Return an exact transcript of the material below from the line containing "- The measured" through its final line, and no other lines.
○ ○ ○ ○
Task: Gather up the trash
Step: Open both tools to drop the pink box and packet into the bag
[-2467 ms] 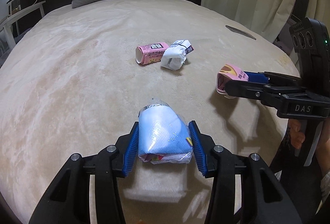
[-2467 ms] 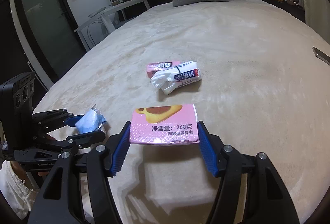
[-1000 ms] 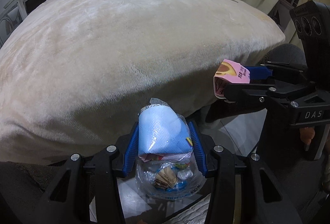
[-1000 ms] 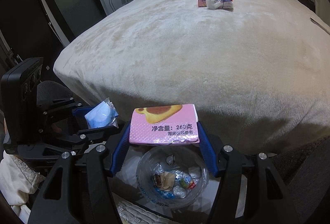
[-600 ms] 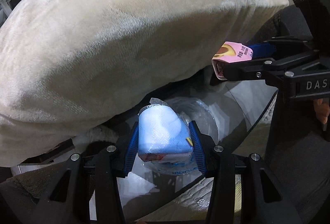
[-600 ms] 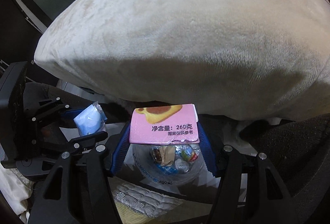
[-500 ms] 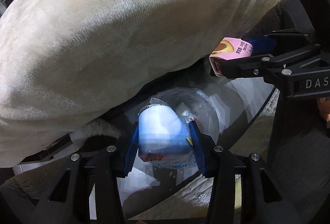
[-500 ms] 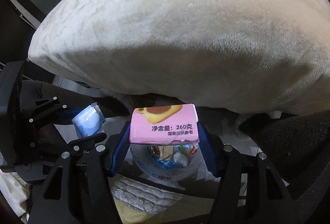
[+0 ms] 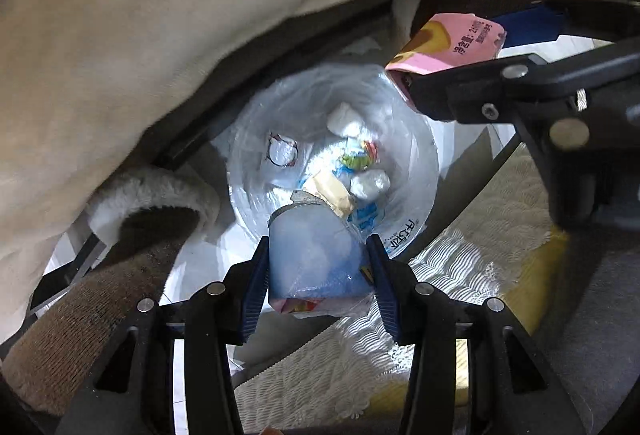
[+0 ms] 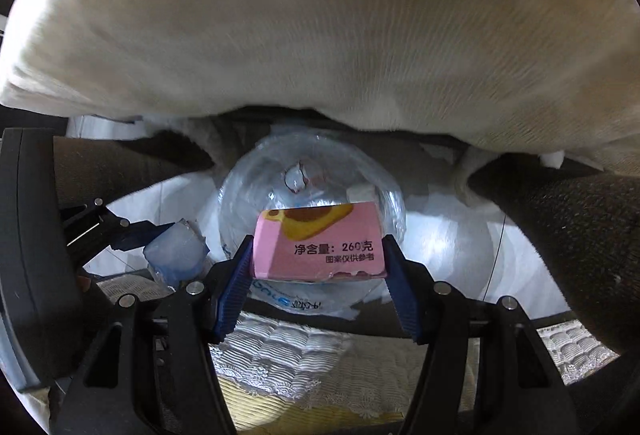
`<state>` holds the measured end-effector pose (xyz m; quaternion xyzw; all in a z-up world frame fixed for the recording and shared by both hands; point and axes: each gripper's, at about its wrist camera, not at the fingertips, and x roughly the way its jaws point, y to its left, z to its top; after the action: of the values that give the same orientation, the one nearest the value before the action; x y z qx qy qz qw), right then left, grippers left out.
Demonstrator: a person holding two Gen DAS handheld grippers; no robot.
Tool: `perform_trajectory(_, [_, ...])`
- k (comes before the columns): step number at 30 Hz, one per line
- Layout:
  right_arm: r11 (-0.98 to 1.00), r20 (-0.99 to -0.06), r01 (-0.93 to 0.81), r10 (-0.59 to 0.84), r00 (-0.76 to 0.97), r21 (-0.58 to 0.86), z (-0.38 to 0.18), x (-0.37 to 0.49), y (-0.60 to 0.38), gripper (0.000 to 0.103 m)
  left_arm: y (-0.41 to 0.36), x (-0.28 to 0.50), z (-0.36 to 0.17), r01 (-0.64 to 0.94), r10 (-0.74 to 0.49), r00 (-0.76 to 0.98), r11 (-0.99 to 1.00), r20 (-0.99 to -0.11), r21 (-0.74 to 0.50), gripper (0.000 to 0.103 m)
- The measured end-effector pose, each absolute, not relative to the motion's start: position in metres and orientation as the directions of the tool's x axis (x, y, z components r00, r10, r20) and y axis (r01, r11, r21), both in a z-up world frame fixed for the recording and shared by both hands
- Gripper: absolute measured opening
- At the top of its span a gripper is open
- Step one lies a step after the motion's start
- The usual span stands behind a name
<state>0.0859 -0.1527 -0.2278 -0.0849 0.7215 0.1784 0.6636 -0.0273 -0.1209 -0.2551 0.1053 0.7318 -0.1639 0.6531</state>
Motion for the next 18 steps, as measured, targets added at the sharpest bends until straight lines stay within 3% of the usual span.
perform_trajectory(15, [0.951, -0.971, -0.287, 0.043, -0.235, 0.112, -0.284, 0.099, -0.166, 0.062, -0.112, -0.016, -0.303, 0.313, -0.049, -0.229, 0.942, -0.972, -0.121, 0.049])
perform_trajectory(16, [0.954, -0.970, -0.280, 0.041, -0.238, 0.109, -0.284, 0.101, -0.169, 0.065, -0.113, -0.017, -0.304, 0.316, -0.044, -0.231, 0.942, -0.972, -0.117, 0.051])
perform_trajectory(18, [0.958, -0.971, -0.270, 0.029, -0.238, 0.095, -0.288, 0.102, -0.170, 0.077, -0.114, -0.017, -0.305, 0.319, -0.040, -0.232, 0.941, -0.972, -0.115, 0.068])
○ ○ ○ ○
## TASK ANSWER
- The measured end-effector pose, each absolute, not relative to the motion's start: position in metres and orientation as the directions of the tool's x axis (x, y, z components r00, r10, r20) and y axis (r01, r11, r21), both in a z-up world frame fixed for the recording and shared by both hands
- Gripper: absolute measured opening
- At the top of its span a gripper is open
- Step one lies a step after the motion's start
- The usual span stands behind a name
<state>0.0859 -0.1527 -0.2278 -0.0849 0.7215 0.1784 0.6636 -0.0273 -0.1209 -0.2551 0.1053 0.7318 -0.1639 0.6531</state>
Motion for the next 18 steps, as measured, targets added at the sharpest bends until straight lines stay within 3% of the usual span.
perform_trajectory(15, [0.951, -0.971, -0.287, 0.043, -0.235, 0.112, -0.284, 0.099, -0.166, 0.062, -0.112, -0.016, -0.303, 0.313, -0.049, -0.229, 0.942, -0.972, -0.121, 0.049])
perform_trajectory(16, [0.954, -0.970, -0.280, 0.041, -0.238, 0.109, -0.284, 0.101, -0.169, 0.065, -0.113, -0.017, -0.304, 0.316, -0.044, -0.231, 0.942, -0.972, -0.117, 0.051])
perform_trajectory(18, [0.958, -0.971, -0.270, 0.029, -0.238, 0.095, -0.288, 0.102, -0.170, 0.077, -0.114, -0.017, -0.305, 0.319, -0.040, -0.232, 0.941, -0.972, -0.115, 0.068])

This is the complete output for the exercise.